▶ **AIM OF THE EXERCISE**: An exact transcription of all the entries is needed; pictures stay out.

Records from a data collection
—————

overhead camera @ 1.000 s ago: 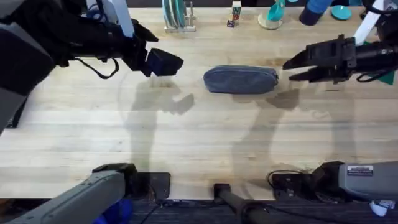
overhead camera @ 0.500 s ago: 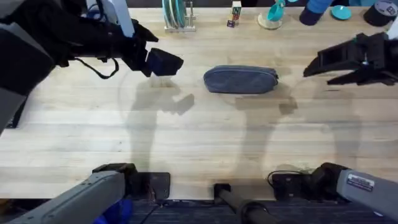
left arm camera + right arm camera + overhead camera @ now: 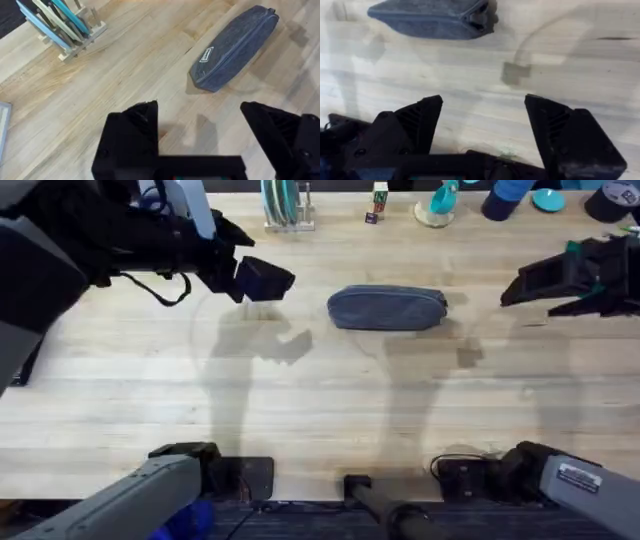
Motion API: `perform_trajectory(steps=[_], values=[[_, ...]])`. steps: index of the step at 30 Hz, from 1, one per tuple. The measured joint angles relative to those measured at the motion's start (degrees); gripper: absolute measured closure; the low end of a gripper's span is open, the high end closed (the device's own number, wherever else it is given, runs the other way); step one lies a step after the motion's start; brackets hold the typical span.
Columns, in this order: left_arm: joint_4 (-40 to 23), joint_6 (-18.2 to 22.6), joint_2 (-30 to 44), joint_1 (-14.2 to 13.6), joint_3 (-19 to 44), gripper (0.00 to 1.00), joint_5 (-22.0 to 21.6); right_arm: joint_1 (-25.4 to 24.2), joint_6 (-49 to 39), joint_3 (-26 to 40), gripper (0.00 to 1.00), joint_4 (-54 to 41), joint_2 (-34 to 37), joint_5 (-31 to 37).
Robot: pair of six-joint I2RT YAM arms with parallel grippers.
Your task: Unzip the bag, pick up the pens from the table one at a time and place them inside, then zip the bag closed.
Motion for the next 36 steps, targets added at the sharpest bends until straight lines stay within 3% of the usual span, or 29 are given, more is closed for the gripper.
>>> perform_trajectory(steps=[7,22,36], values=[[0.0,0.0,0.0,0.0,0.0,0.006,0.0,0.0,-1.1,0.0,0.005,2.3,2.7,0.2],[0.0,0.0,0.0,0.0,0.0,0.006,0.0,-1.0,-10.0,0.0,0.006,7.6,21.5,-11.4],[-0.7,0.0,0.0,0.0,0.0,0.006,0.0,-1.0,-12.5,0.0,0.006,17.4,31.7,-22.0]])
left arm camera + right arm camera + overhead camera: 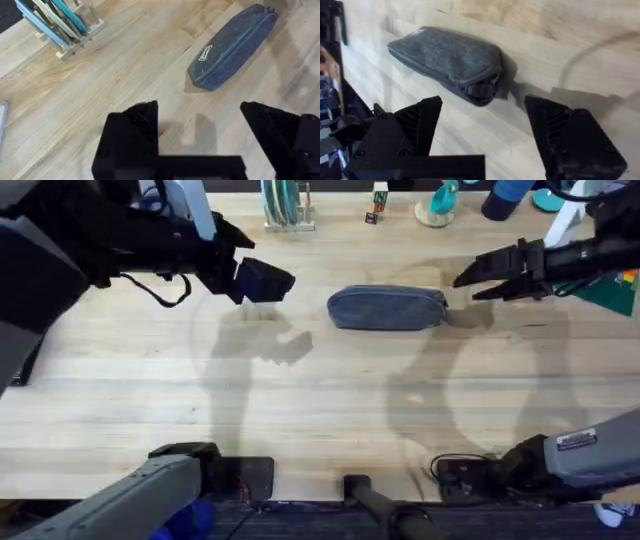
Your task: Unzip the bag, pick up the pens from the table one at a time and place them inside, then zip the bag closed.
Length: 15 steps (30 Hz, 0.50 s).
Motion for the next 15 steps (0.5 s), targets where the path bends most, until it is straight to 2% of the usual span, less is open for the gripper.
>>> perform_trajectory(steps=[15], values=[[0.0,0.0,0.0,0.0,0.0,0.007,0.0,1.4,-0.3,0.0,0.006,3.7,7.7,-7.8]])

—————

▶ **ANSWER SPACE**:
overhead camera @ 1.000 s ago: 
overhead camera @ 0.500 s ago: 
left arm camera + right arm camera + overhead camera @ now: 
Motion API: `perform_trajectory(steps=[_], values=[[_, ...]])`. steps: index of the step at 30 Hz, from 1, one per tuple. The measured joint angles relative to those measured at the motion's start (degrees); gripper: absolute measured closure; the low end of a gripper's span is open, the high end closed (the device's own number, wherever else it is given, runs the other way); step one lies a step after the motion's start; brackets hold the typical span.
Columns, in this order: left_arm: joint_4 (-40 to 23), joint_6 (-18.2 to 22.6), joint_2 (-30 to 44), joint_1 (-14.2 to 13.6), joint_3 (-19 to 44), gripper (0.00 to 1.00), joint_5 (-22.0 to 21.6); right_arm: joint_1 (-25.4 to 24.2), joint_6 (-49 to 39), joint_3 (-26 to 40), gripper (0.00 to 1.00), joint_4 (-54 to 41), joint_2 (-34 to 37), joint_5 (-31 to 37).
Robot: pair of six-joint I2RT YAM arms with parallel grippers.
Your task: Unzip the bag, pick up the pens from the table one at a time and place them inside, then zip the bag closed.
Motion for the next 36 steps, targets added at the sharpest bends until straight lines stay within 3% of the usual span, or 29 are given, more is closed for the gripper.
>>> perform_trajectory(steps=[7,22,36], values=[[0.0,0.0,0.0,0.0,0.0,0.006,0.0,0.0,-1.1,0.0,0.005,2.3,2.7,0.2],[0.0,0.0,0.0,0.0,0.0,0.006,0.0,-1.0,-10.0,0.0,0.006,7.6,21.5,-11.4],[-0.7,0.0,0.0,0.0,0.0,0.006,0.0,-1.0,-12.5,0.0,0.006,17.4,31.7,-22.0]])
left arm camera + right arm camera + overhead camera: 
Your task: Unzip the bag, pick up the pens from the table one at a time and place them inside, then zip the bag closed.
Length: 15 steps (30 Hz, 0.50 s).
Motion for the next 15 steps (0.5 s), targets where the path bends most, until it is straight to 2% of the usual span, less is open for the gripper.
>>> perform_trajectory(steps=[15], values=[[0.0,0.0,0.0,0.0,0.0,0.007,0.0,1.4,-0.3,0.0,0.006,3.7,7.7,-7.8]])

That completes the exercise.